Down to the last line, restate the records below word for word, dropping every image.

======== ENTRIES SUPPLIED ========

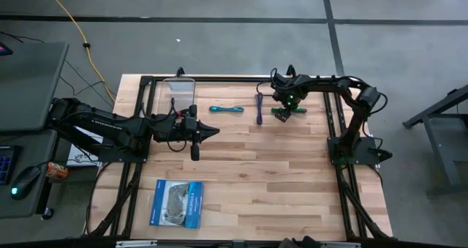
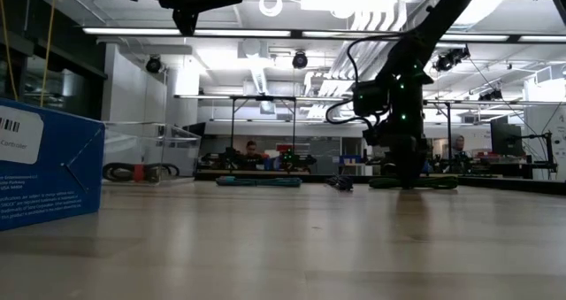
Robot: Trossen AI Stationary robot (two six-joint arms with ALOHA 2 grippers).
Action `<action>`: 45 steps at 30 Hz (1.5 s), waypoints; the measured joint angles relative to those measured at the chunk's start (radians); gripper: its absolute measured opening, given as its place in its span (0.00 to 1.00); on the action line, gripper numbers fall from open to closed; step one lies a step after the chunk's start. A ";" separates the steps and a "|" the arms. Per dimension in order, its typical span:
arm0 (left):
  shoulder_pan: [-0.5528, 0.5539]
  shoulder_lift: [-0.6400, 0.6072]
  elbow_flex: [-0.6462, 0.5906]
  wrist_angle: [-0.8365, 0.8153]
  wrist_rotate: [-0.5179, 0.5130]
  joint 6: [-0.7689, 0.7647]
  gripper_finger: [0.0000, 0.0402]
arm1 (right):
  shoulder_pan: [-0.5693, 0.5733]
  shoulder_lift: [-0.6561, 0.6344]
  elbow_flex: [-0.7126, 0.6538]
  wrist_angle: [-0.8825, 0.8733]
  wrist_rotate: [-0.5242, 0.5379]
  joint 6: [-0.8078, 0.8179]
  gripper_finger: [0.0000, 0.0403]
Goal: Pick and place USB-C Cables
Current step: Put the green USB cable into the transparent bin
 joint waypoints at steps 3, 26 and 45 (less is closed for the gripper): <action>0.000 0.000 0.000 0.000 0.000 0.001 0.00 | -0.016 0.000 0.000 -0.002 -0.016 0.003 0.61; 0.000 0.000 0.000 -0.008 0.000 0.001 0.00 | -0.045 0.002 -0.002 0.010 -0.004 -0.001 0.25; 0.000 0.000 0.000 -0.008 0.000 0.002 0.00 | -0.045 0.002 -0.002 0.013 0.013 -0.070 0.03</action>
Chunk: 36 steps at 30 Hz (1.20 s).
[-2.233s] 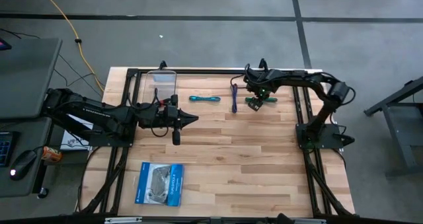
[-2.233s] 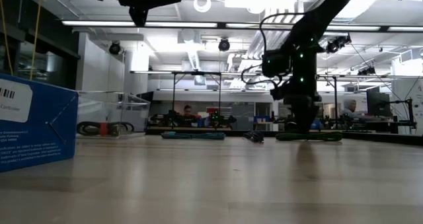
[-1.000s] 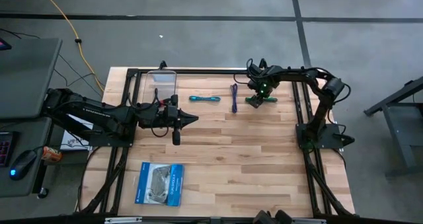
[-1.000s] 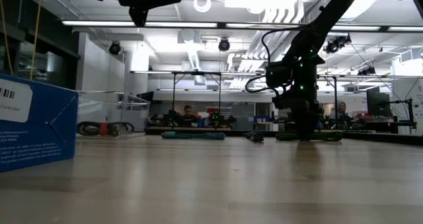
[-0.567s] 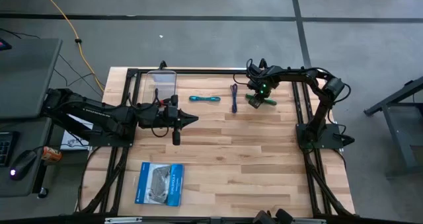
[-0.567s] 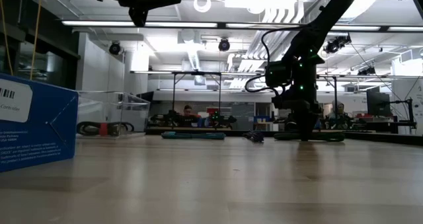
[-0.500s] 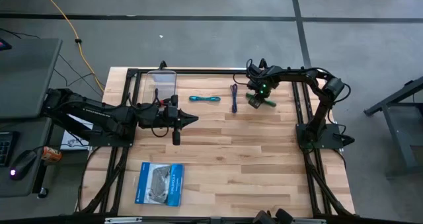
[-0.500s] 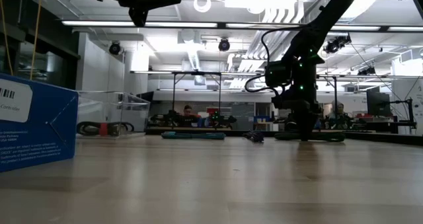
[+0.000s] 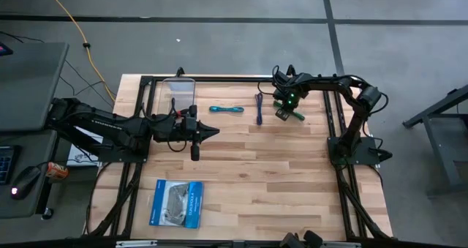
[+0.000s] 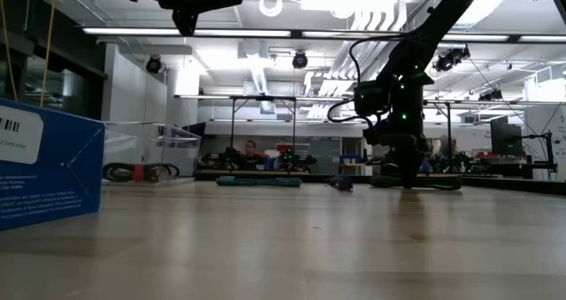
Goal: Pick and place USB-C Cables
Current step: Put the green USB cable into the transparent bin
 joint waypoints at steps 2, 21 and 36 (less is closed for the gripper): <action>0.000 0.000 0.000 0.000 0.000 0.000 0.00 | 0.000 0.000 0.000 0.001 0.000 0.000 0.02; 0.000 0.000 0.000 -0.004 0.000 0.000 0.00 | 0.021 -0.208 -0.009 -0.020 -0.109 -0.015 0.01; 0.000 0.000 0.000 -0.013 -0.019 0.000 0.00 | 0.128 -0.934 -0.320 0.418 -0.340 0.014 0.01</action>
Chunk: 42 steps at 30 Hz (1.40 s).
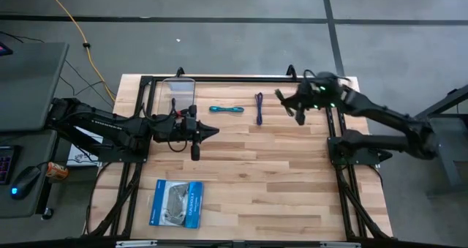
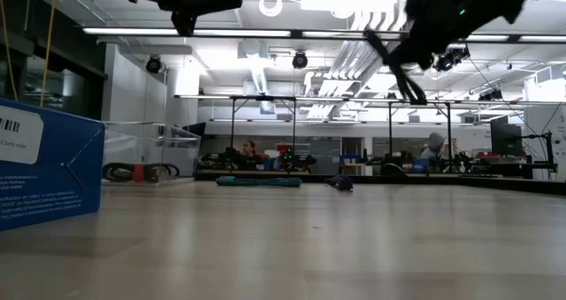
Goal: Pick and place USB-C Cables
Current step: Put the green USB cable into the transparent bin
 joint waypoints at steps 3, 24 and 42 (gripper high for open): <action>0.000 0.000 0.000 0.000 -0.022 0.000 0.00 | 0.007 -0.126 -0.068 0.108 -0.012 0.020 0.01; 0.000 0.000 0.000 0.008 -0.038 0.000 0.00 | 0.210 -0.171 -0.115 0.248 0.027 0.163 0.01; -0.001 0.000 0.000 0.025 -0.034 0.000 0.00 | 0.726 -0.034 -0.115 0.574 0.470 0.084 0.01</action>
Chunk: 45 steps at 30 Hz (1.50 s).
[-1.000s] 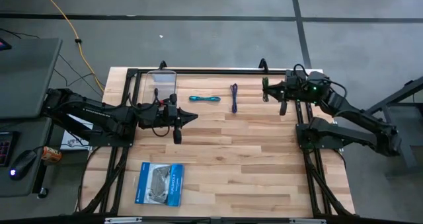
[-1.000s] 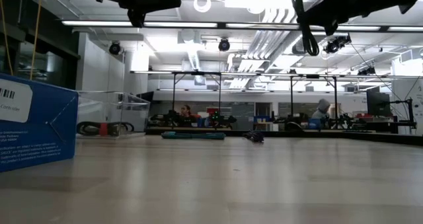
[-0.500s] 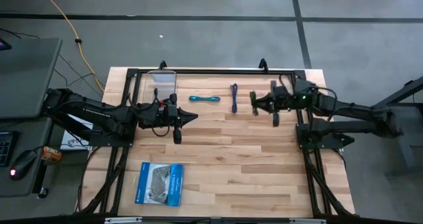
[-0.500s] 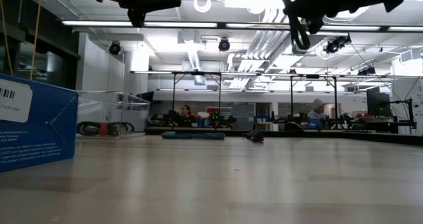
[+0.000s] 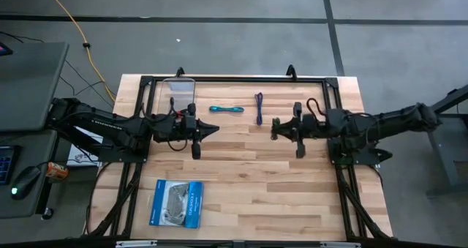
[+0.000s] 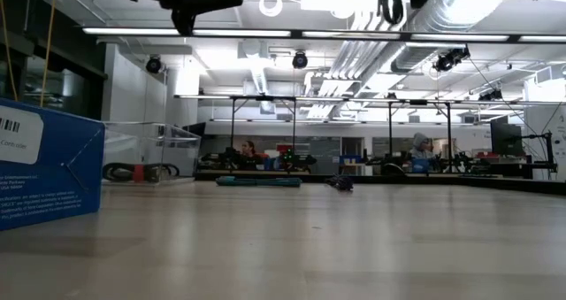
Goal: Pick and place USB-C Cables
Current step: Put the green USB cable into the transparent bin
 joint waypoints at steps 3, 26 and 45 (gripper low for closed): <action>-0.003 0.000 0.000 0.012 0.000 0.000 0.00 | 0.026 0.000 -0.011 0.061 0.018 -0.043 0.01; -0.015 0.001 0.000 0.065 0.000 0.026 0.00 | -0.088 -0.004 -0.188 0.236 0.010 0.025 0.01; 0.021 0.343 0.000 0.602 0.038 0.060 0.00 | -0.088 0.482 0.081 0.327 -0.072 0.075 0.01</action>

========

- [RESULT]
Robot: Trossen AI Stationary robot (two six-joint arms with ALOHA 2 grippers).
Action `<action>`: 45 steps at 30 Hz (1.5 s), waypoints; the measured joint angles relative to those measured at the chunk's start (radians); gripper: its absolute measured opening, given as its place in its span (0.00 to 1.00); on the action line, gripper numbers fall from open to closed; step one lies a step after the chunk's start. A ";" separates the steps and a "|" the arms. Per dimension in order, its typical span:
arm0 (left):
  shoulder_pan: [-0.5528, 0.5539]
  shoulder_lift: [-0.6400, 0.6072]
  elbow_flex: [-0.6462, 0.5906]
  wrist_angle: [-0.8365, 0.8153]
  wrist_rotate: [-0.5179, 0.5130]
  joint 6: [-0.7689, 0.7647]
  gripper_finger: [0.0000, 0.0402]
arm1 (right):
  shoulder_pan: [-0.5693, 0.5733]
  shoulder_lift: [-0.6561, 0.6344]
  elbow_flex: [-0.7126, 0.6538]
  wrist_angle: [-0.8825, 0.8733]
  wrist_rotate: [-0.5242, 0.5379]
  joint 6: [-0.8078, 0.8179]
  gripper_finger: [0.0000, 0.0403]
Goal: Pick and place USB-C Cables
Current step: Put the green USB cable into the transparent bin
 joint waypoints at steps 3, 26 and 45 (less is closed for the gripper): <action>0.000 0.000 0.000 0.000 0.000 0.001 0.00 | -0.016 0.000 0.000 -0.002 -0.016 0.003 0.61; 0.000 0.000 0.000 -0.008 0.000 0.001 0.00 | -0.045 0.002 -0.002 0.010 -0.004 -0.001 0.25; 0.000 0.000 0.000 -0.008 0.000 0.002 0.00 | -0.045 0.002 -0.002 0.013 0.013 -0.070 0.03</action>
Chunk: 36 steps at 30 Hz (1.20 s).
[-2.233s] 
[-2.233s] 
[-1.000s] 
[-1.000s] 
[-0.567s] 
[-0.567s] 
[-0.500s] 
[-0.500s] 
[+0.000s] 
[+0.000s] 
Goal: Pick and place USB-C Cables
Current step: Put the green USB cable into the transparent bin
 joint waypoints at steps 2, 21 and 36 (less is closed for the gripper): <action>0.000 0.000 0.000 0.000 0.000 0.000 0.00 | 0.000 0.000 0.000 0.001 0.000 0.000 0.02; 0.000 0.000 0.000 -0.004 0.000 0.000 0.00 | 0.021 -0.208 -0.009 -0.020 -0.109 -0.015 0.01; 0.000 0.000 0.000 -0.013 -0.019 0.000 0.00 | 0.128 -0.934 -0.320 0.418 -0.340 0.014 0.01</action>
Chunk: 42 steps at 30 Hz (1.40 s).
Goal: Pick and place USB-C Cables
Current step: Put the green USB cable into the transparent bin
 joint waypoints at steps 3, 24 and 42 (gripper high for open): <action>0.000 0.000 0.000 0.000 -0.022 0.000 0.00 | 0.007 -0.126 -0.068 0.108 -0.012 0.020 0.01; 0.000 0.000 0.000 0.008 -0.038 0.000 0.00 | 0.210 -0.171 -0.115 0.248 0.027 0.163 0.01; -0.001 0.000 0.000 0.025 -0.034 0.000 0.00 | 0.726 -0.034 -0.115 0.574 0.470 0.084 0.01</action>
Chunk: 45 steps at 30 Hz (1.50 s).
[-1.000s] 
[-1.000s] 
[-0.500s] 
[-0.500s] 
[+0.000s] 
[+0.000s] 
Goal: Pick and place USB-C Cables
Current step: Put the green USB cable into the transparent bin
 joint waypoints at steps 3, 26 and 45 (gripper low for closed): <action>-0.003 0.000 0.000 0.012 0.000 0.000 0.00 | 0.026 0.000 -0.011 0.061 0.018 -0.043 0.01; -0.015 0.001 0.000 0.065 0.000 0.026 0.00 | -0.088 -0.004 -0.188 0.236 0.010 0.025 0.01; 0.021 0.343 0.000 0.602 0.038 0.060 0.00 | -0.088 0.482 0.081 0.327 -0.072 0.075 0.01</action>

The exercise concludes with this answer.